• [Exercise details]
Every line between the top of the data below and the line with "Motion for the", both ends included, must be retyped exactly.

• [Data extracts]
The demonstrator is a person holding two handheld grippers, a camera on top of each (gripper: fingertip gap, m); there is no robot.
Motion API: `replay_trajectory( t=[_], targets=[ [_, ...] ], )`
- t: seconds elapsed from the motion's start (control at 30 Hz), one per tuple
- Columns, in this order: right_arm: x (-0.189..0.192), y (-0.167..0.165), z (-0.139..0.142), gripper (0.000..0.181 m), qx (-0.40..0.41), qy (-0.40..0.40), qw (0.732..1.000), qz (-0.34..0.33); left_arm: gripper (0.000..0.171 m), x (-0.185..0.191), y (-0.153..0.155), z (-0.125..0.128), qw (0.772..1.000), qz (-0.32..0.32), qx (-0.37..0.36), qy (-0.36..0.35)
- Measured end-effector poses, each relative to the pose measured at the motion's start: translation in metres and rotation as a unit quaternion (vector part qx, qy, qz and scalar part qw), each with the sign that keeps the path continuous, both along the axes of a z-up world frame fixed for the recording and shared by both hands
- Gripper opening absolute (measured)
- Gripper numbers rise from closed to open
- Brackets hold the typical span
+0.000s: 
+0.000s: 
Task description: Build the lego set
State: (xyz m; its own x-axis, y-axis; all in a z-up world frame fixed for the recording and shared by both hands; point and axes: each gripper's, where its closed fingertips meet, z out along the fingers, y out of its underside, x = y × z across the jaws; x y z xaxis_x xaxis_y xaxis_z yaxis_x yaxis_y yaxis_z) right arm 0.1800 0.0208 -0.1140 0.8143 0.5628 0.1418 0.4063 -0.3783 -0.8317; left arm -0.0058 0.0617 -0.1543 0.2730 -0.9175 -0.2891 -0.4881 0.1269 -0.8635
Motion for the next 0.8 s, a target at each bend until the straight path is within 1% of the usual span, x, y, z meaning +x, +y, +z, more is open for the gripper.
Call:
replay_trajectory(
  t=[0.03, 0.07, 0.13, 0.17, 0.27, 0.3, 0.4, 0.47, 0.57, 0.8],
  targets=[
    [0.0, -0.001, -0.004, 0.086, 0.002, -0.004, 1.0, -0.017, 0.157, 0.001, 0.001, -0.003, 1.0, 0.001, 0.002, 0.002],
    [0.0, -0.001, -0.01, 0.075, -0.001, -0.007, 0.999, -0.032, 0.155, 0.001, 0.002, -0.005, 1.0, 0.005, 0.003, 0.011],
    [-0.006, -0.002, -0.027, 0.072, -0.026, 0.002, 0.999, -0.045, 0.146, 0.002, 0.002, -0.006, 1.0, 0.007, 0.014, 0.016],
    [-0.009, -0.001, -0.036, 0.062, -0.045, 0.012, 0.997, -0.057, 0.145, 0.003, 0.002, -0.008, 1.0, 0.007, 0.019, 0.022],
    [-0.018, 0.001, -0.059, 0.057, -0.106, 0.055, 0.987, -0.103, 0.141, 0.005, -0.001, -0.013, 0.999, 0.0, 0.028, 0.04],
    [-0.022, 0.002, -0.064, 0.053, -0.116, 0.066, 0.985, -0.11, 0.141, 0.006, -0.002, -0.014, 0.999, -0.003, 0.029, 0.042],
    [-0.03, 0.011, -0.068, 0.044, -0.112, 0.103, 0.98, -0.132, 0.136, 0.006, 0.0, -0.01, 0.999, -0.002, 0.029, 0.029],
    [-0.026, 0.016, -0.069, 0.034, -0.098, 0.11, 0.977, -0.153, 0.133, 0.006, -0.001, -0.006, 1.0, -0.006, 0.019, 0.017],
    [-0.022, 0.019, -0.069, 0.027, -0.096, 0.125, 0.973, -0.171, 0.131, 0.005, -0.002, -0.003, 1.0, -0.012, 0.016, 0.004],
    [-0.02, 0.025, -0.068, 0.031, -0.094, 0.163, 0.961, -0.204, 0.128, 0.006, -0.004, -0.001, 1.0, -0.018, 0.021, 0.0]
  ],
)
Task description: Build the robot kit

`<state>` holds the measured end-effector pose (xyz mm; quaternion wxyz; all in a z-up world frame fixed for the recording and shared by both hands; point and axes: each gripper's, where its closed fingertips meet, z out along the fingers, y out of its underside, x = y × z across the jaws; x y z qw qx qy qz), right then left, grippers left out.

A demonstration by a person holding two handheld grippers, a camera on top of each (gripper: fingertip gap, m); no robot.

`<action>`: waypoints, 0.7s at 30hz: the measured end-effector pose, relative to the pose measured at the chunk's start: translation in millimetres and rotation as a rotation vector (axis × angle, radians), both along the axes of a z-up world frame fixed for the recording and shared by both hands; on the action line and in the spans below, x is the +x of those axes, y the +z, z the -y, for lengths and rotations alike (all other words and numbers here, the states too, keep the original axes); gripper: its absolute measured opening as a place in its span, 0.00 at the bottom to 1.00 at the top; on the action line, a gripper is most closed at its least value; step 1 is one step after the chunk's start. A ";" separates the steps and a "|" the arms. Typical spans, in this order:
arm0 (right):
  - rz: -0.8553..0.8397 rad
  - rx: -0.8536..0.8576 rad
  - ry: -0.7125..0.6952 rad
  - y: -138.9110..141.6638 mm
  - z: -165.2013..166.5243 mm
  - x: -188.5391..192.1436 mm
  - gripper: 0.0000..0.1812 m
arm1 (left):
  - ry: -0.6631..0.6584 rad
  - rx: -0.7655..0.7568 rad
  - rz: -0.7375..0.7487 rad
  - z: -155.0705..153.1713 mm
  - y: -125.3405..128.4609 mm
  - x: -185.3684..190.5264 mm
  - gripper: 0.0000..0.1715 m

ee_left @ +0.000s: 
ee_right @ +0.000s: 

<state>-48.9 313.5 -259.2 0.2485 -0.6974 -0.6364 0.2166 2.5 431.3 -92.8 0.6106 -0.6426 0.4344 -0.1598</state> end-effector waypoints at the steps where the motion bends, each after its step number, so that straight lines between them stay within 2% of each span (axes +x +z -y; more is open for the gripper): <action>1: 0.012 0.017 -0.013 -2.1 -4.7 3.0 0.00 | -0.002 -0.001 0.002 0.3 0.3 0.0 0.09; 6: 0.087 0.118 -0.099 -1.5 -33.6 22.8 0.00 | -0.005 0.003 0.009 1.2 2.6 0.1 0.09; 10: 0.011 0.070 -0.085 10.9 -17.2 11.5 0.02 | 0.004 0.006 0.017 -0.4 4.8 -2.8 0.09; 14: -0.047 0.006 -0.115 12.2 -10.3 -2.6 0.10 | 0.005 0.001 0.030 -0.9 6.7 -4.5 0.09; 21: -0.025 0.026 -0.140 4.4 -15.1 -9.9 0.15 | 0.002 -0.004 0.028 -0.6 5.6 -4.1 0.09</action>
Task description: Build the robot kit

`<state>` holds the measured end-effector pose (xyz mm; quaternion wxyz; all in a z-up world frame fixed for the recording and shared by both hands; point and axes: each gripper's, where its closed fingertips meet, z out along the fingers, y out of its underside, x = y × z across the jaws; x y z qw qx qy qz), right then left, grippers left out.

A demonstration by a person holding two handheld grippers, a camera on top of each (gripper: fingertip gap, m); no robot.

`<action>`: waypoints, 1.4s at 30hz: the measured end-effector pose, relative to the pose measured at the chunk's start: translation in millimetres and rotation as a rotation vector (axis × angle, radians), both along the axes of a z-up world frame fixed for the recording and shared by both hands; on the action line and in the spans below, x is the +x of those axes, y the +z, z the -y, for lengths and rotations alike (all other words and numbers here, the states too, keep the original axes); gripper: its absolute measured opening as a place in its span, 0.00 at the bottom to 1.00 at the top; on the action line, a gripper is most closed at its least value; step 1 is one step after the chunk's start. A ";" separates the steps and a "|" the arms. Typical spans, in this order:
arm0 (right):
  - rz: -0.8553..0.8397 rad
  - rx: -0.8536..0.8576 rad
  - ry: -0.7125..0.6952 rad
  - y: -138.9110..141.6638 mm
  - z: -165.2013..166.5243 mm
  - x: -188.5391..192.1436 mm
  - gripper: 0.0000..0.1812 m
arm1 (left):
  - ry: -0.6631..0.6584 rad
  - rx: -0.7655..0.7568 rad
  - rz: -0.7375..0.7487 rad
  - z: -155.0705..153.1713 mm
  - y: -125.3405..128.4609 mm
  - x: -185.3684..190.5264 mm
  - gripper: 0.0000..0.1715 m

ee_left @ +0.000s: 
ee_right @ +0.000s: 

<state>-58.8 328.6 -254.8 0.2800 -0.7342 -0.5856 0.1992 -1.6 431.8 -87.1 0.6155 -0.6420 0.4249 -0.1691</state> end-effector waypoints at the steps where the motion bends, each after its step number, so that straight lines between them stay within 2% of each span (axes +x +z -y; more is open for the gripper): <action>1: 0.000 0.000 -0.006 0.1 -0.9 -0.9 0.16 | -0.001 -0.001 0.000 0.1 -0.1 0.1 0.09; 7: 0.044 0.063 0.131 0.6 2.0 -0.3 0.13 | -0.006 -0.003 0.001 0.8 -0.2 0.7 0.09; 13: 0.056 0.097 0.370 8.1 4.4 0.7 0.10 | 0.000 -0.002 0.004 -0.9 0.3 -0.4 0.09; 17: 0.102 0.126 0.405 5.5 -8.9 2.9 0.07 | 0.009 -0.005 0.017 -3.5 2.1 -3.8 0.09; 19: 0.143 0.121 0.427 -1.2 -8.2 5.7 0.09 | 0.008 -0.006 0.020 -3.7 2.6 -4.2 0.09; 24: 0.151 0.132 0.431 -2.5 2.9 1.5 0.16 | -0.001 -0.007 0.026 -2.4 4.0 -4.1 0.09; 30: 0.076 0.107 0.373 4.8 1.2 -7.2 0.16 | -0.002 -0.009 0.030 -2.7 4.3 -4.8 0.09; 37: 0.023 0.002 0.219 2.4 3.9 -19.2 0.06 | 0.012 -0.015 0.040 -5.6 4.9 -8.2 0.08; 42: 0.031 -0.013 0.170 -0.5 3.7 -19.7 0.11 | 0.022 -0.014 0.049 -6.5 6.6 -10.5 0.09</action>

• [Answer box]
The demonstrator is a person holding two handheld grippers, a camera on top of each (gripper: fingertip gap, m); there is no robot.
Motion API: `replay_trajectory( t=[_], targets=[ [_, ...] ], )`
- t: seconds elapsed from the motion's start (control at 30 Hz), one per tuple
- Columns, in this order: right_arm: x (-0.189..0.192), y (-0.167..0.165), z (-0.139..0.142), gripper (0.000..0.181 m), qx (-0.40..0.41), qy (-0.40..0.40), qw (0.732..1.000), qz (-0.34..0.33); left_arm: gripper (0.000..0.171 m), x (-0.185..0.191), y (-0.153..0.155), z (-0.125..0.128), qw (0.772..1.000), qz (-0.32..0.32), qx (-0.37..0.36), qy (-0.36..0.35)
- Measured end-effector poses, each relative to the pose measured at the motion's start: translation in metres and rotation as a unit quaternion (vector part qx, qy, qz and scalar part qw), each with the sign that keeps the path continuous, both along the axes of a z-up world frame fixed for the recording and shared by both hands
- Gripper opening absolute (measured)
- Gripper numbers rise from closed to open
- Brackets hold the typical span
+0.000s: 
+0.000s: 
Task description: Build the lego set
State: (xyz m; its own x-axis, y-axis; all in a z-up world frame fixed for the recording and shared by both hands; point and axes: each gripper's, where its closed fingertips meet, z out along the fingers, y out of its underside, x = y × z across the jaws; x y z xaxis_x xaxis_y xaxis_z yaxis_x yaxis_y yaxis_z) right arm 0.1800 0.0208 -0.1140 0.8143 0.5628 0.1418 0.4063 -0.3783 -0.8317; left arm -0.0058 0.0617 -0.1543 0.2730 -0.9175 -0.2891 -0.4881 0.1269 -0.8635
Motion for the next 0.8 s, a target at each bend until the straight path is within 1% of the usual span, x, y, z meaning +x, +y, +z, more is open for the gripper.

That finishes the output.